Kenny Nicholl, Director, Canvas by Instructure explains more about the evolving world of the flipped classroom

Although the Victorian classroom seems like a different world, the art of teaching itself has not changed that dramatically since the time of chalkboards and abacuses. Time machines may not have been invented yet, but if you could go back 100 years the teaching process itself would be similar.

Previously, technology has been used to make lessons and teaching more efficient, for example by reducing laborious hours spent marking for overworked teachers. However, we now know that technology can do far more for both teachers and students. It gives us more flexibility in how we approach the teacher-student relationship and even the way lessons are structured.

As technology has become more affordable and widely used, this has become more obvious. There are now several inexpensive ways to explore new approaches and provide students with different ways to learn.

One way that the education rule book is being turned on its head is through the ‘Flipped Classroom’ model.

What is the flipped classroom?

In a flipped classroom, traditional learning techniques are inverted. Teaching takes place outside of the classroom and instead ‘homework’ is completed during class time. Although this may seem counterproductive, the concept can in fact revive the antiquated way that lessons have always been taught and in turn, maximise a teacher’s precious time.

This model of teaching puts emphasis on homework, for example watching the traditional lecture outside of class on a vodcast at home, while class time is spent on questions, debates and exploring the topic further.

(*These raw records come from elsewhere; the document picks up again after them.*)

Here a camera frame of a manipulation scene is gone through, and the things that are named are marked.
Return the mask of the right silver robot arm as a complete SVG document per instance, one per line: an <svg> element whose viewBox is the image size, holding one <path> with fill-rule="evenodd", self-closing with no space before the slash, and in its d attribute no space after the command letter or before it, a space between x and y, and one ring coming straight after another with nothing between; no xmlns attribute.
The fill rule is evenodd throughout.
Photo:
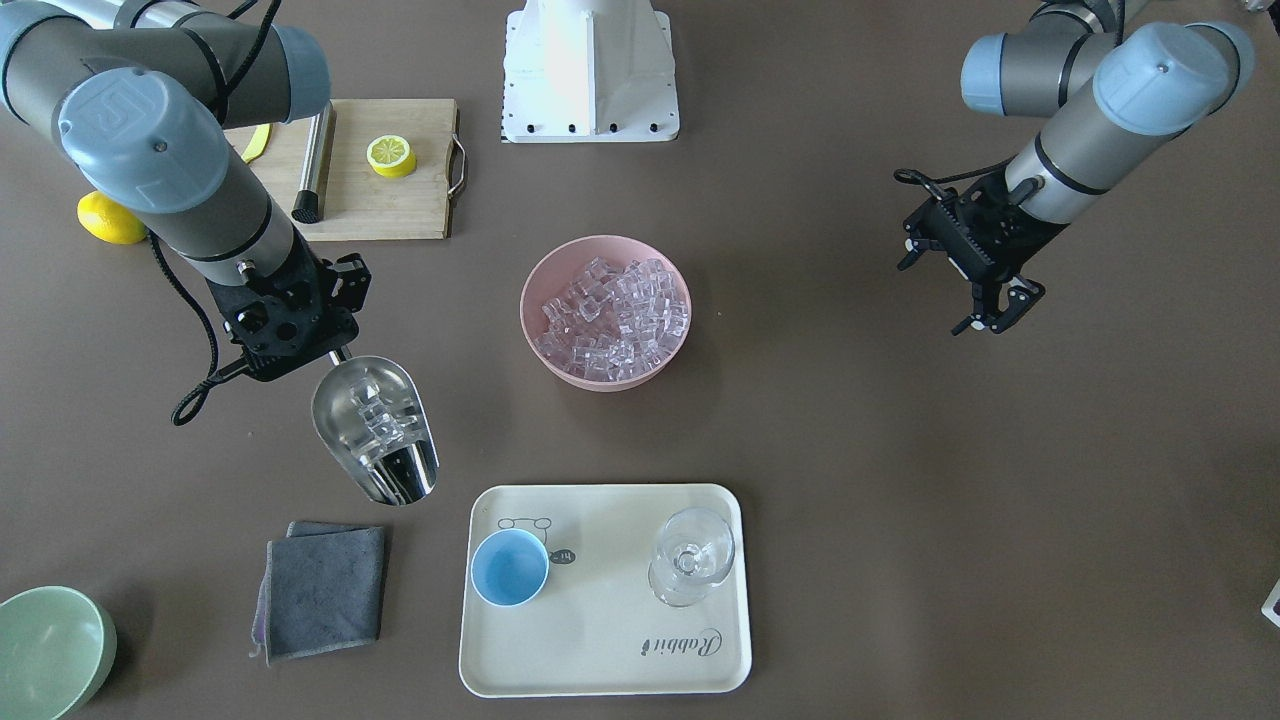
<svg viewBox="0 0 1280 720"><path fill-rule="evenodd" d="M358 334L370 274L330 263L227 138L289 123L332 97L308 32L247 26L184 4L152 26L155 1L111 10L111 28L55 3L3 4L3 106L198 272L243 357L274 380Z"/></svg>

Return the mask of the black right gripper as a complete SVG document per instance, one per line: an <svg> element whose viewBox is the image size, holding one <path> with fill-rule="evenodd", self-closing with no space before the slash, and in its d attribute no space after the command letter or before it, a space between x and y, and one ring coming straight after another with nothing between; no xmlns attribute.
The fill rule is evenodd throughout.
<svg viewBox="0 0 1280 720"><path fill-rule="evenodd" d="M270 382L358 337L355 314L364 306L371 273L357 252L335 263L292 252L275 273L248 284L207 284L232 342L241 346L241 357L218 375Z"/></svg>

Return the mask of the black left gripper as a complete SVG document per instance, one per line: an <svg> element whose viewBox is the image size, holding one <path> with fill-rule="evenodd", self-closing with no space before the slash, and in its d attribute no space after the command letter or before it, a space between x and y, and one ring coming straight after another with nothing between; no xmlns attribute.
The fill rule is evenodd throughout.
<svg viewBox="0 0 1280 720"><path fill-rule="evenodd" d="M928 252L941 252L972 282L972 313L952 328L952 336L968 329L1001 334L1044 297L1041 283L1018 275L1030 258L1066 229L1021 208L1041 190L1041 178L1025 179L1010 190L1004 168L980 168L940 179L899 168L896 181L919 184L931 196L902 223L906 254L897 270L905 272Z"/></svg>

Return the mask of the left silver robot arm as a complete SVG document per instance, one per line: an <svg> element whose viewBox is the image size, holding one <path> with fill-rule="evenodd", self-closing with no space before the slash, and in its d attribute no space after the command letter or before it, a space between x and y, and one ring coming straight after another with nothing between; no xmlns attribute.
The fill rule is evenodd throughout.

This new method leaves more room for valuable one-to-one focus on topics where a students might need further instruction. It can even create great opportunities to nurture student/teacher interaction.

How technology supports a flipped classroom

Technology allows educators to use their time more valuably, extending their reach beyond the classroom. For instance, they can quickly and easily create and distribute content to students who can then review it at their own pace.

Also, by using an education platform, data insights can be used by teachers to effectively track the progress of individual students and see who’s engaging with the materials and how they are each progressing.

The benefits of a flipped classroom

With the flipped classroom method, students can access a more effective and rewarding way of learning, as students are trusted with the freedom to tailor their learning approach to their own lifestyle and preferred methods, while still benefitting from structured guidance in the classroom.

It’s not just talk, research shows that students believe this is an effective approach – 75% of US students surveyed by Speak Up agreed that the flipped classroom was a good model for learning.

The main benefit of innovative educational models like the flipped classroom is the way feedback is placed at the heart of education. Both students and parents are given an improved sense of development as well as their individual strengths and weaknesses, meaning they have a clear idea about what is needed from them in order to move forward.

When it comes to providing students with a rewarding educational experience, teachers and education establishments are under increasing pressure. The ‘Flipped Classroom’ method is just one way to ensure that a teacher’s time is used as effectively as possible and students get a more tailored and fulfilling education.

Technology is helping provide teachers with new and exciting opportunities to engage with their students so they can do what they do best. Despite fears that technology will mean the end for teachers, it instead marks a fresh start.